1. Prepare 40 mL of hydrogel ink in a polystyrene container by mixing 11 wt% CNC, 6 wt% SA and 12 wt% Gel to obtain a wet (wt%) composition of CNC/SA/Gel/Water: 6.87/1.50/1.50/90.12.
2. Heat the mixture to 40 °C and mix with a spatula until a smooth paste is obtained.
3. Transfer the mixture into a 60 mL syringe. Pass the mixture through a series of nozzles with different diameters into another 60 mL syringe, with the help of mechanical clamp. Repeat the process until smoothly extruded filaments of hydrogel ink are obtained. Start with nozzle with biggest diameter of 800 µm, followed by 600 µm and 400 µm.
4. Gently centrifuge (4,000 x g) the syringe filled with hydrogel ink to remove trapped air.
   NOTE: Experiment can be paused here.

3. Measurement of rheological properties of hydrogel

NTE: Perform the rheological properties by using a smooth cone-on-plate geometry, CP25-2-SN7617, diameter 25 mm, 2° nominal angle and gap height 0.05 mm at 25 °C.

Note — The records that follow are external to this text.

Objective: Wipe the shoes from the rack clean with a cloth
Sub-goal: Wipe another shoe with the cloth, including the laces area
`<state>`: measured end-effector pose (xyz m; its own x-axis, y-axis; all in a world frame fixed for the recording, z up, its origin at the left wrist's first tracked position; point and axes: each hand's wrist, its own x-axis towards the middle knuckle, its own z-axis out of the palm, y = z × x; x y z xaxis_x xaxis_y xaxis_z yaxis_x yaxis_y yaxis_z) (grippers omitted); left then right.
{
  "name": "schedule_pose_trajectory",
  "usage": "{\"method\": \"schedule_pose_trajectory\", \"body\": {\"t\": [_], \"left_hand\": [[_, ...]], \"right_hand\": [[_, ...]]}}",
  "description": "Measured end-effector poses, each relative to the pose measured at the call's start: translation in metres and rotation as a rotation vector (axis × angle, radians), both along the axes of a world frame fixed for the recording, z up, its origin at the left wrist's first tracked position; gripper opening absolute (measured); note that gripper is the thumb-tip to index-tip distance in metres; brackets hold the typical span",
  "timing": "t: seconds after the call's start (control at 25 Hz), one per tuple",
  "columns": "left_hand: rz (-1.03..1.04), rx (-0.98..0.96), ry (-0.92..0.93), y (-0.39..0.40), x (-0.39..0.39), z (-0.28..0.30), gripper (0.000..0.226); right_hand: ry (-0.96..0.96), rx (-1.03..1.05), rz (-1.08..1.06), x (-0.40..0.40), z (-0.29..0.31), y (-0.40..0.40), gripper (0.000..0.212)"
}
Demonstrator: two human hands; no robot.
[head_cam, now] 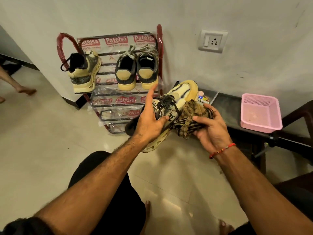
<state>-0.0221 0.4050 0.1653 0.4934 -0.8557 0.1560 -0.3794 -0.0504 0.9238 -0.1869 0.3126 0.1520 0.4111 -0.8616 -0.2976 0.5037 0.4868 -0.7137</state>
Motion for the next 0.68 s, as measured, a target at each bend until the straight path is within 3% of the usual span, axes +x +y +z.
{"method": "schedule_pose_trajectory", "body": {"t": [0.16,0.28,0.48,0.68], "left_hand": [[0.239,-0.083,0.197,0.011,0.018,0.011,0.081],[0.390,-0.176,0.313,0.020,0.050,0.021,0.063],[0.595,-0.302,0.214,0.029,0.117,0.047,0.049],[0.687,-0.236,0.173,-0.011,0.198,0.062,0.041]], "right_hand": [[-0.027,-0.065,-0.067,0.039,0.006,0.006,0.049],[0.003,-0.169,0.005,0.064,0.012,0.007,0.045],[0.301,-0.604,0.172,0.100,0.020,0.004,0.044],[0.371,-0.591,0.215,0.110,0.005,0.004,0.047]]}}
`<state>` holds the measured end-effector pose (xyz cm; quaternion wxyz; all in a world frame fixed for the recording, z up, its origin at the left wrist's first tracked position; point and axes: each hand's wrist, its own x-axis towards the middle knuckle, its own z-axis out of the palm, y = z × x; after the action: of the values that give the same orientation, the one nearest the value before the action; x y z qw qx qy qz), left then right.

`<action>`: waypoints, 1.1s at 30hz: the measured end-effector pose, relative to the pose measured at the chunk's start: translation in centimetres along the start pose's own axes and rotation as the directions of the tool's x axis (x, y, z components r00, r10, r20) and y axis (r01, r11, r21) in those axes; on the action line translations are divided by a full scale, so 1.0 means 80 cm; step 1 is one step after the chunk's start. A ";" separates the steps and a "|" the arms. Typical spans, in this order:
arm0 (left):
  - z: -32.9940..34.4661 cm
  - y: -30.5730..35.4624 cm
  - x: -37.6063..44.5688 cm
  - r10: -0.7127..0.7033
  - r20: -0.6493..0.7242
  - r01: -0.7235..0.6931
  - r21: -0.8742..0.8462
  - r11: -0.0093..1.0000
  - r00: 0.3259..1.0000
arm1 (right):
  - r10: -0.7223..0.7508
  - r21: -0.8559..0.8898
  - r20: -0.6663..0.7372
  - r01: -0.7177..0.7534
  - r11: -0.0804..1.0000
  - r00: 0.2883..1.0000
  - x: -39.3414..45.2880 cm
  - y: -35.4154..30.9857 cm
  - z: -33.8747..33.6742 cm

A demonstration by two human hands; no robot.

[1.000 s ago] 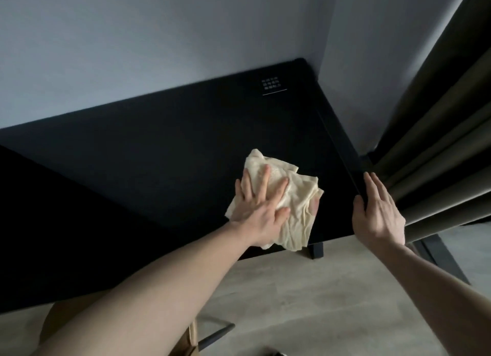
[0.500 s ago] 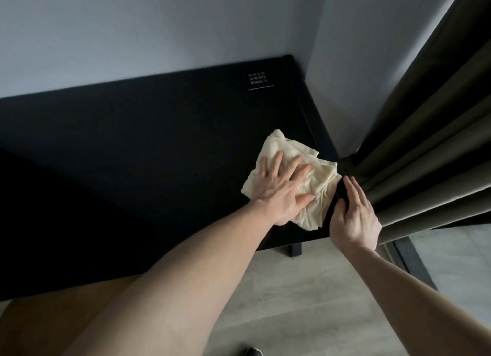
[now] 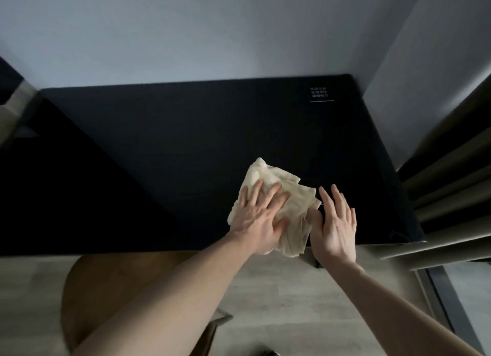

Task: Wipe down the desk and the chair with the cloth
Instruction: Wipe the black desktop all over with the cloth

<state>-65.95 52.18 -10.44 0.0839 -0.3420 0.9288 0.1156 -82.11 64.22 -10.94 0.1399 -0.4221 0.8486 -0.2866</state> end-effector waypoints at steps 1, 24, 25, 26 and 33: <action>-0.001 -0.024 -0.015 -0.020 0.001 0.020 -0.007 1.000 1.000 | -0.028 0.000 0.019 0.028 1.000 0.999 -0.006 -0.021 0.014; -0.009 -0.566 -0.336 -0.315 -0.058 0.313 -0.036 0.949 0.947 | 0.015 -0.220 0.335 0.063 0.973 0.942 -0.149 -0.449 0.346; -0.009 -0.583 -0.345 -0.339 -0.055 0.338 -0.031 0.941 0.939 | 0.041 -0.254 0.338 0.049 0.966 0.940 -0.150 -0.452 0.352; -0.009 -0.601 -0.355 -0.368 -0.049 0.366 -0.034 0.930 0.929 | 0.057 -0.282 0.342 0.045 0.958 0.938 -0.151 -0.453 0.356; -0.014 -0.709 -0.422 -0.472 -0.019 0.468 -0.097 0.878 0.881 | 0.063 -0.334 0.324 0.051 0.941 0.944 -0.153 -0.448 0.365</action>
<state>-3.48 30.73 -10.34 0.0743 -0.5630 0.8134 0.1262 -37.90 46.01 -12.57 0.2065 -0.4791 0.8509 -0.0619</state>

1. Turn on the rheometer, air compressor and temperature control box. Initialize the software.
2. Mount the measuring tool in the rheometer and set zero-gap.
3. Extrude approximately 1 mL of the hydrogel ink onto the rheometer platform.
4. Measure the viscosity as a function of shear rate. Select the shear rate range from 0.001 to 1,000.
5. After the measurement is done, clean the rheometer platform and measuring tool. Extrude 1 mL of fresh hydrogel ink again on the rheometer platform.
6. Measure storage moduli (G′) and loss moduli (G″) as a function of shear stress at a frequency of 1 Hz. Select the shear stress range from 10³ to 10⁷.
7. Once the tests are completed, copy the data into text file and plot rheological curves in logarithmic scale.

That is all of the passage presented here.